Two older women with short gray hair, wearing glasses, colorful T-shirts and black pants, stand holding hands.

Annette Dionne, left, in 2017, with her sister Cécile, who died in July. “It’s tiring, always being watched,” Annette said, recalling her childhood. “It was exploitation. We were not animals.”Credit...Aaron Vincent Elkaim for The New York Times

Dec. 26, 2025Updated 8:38 p.m. ET

Annette Dionne, who shared in her siblings’ fame as one of the first quintuplets known to survive infancy but who distinguished herself as the sturdiest, the most musical and generally the first in line when the girls, captured in Depression-era newsreels, were paraded here and there in identical bonnets and dresses, died on Wednesday in Beloeil, Quebec, a suburb of Montreal. She was 91 and the last surviving sister.
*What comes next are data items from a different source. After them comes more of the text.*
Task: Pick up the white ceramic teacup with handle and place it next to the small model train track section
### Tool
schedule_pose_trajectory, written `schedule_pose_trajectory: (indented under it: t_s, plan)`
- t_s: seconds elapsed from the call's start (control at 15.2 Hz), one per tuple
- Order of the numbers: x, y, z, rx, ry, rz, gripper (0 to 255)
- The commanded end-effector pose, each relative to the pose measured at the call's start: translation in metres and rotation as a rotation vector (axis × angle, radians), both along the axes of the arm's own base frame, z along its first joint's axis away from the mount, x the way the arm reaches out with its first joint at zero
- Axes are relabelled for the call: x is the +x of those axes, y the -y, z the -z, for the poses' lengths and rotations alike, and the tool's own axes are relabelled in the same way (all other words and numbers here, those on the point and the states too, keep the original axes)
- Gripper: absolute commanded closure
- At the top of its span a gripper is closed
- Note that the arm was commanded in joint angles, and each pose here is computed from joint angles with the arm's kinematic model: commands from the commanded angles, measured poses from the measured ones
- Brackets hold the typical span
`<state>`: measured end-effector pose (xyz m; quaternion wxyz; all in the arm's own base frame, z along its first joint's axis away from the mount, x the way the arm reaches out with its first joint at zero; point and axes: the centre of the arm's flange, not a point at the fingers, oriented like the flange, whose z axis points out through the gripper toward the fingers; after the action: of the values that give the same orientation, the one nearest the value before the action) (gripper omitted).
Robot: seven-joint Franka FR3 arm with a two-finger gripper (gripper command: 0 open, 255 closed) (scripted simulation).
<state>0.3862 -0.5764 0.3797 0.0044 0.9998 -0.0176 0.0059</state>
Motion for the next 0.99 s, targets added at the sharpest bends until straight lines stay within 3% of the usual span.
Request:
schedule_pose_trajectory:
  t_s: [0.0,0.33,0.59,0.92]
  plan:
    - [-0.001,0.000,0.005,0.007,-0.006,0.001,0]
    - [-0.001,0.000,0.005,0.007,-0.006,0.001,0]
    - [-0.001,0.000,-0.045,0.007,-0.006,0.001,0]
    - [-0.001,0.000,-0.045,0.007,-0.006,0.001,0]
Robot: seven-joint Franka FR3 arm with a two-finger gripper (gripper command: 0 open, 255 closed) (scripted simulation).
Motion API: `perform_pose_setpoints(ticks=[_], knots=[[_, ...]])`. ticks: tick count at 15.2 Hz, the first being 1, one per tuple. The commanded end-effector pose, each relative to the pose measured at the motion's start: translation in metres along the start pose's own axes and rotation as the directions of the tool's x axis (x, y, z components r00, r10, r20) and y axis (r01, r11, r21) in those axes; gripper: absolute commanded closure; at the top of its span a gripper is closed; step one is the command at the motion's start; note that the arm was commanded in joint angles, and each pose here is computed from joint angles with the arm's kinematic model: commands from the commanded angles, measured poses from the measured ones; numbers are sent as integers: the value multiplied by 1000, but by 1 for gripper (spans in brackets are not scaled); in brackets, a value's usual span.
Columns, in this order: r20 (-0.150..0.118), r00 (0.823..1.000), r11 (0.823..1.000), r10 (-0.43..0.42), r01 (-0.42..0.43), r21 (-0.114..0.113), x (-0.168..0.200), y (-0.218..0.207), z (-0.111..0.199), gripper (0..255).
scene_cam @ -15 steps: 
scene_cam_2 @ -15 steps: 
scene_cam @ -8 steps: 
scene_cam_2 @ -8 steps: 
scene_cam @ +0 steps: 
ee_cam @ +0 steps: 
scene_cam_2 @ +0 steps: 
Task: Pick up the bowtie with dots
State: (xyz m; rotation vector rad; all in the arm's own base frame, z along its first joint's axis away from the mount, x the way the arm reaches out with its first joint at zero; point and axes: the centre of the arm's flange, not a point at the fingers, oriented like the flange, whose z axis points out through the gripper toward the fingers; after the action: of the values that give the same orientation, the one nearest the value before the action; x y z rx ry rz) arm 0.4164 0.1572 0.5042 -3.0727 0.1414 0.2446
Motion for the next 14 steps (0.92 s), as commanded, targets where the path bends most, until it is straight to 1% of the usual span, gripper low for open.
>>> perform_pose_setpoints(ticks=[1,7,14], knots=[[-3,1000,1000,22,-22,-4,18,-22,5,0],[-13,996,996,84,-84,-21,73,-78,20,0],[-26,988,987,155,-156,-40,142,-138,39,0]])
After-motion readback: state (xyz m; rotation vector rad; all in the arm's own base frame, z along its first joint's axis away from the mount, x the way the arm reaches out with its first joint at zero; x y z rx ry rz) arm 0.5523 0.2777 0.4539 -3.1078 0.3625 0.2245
Carlo Tarini, a family spokesman, announced the death, in a hospital, on Friday, saying the cause was complications of Alzheimer’s disease.

Of the Dionne quintuplets, indistinguishable in many ways, Annette was the first to crawl, the first to cut a tooth and the first to recognize her name, according to Life magazine, which chronicled the unparalleled celebrity of five babies born in an Ontario farmhouse before dawn on May 28, 1934.

Image

From left, Marie, Emelie, Cécile, Annette and Yvonne were posed together on their first birthday, in 1935.Credit...Bettmann, via Getty Images

The saga of the Dionne quintuplets began as a flash of happy news in the dreary depths of the Depression. At a combined weight of 13 pounds, 6 ounces, they survived — in a farmhouse lit by kerosene, without much in the way of plumbing — on water and corn syrup until breast milk was donated.

But there was money to be made in the publicity maelstrom. Among the beneficiaries, all with sketchy motives, was the Dionnes’ hometown, North Bay, Ontario, where the girls’ birthplace became a huge tourist attraction, bigger than Niagara Falls, generating hundreds of millions of dollars in revenue and spawning new hotels and highways.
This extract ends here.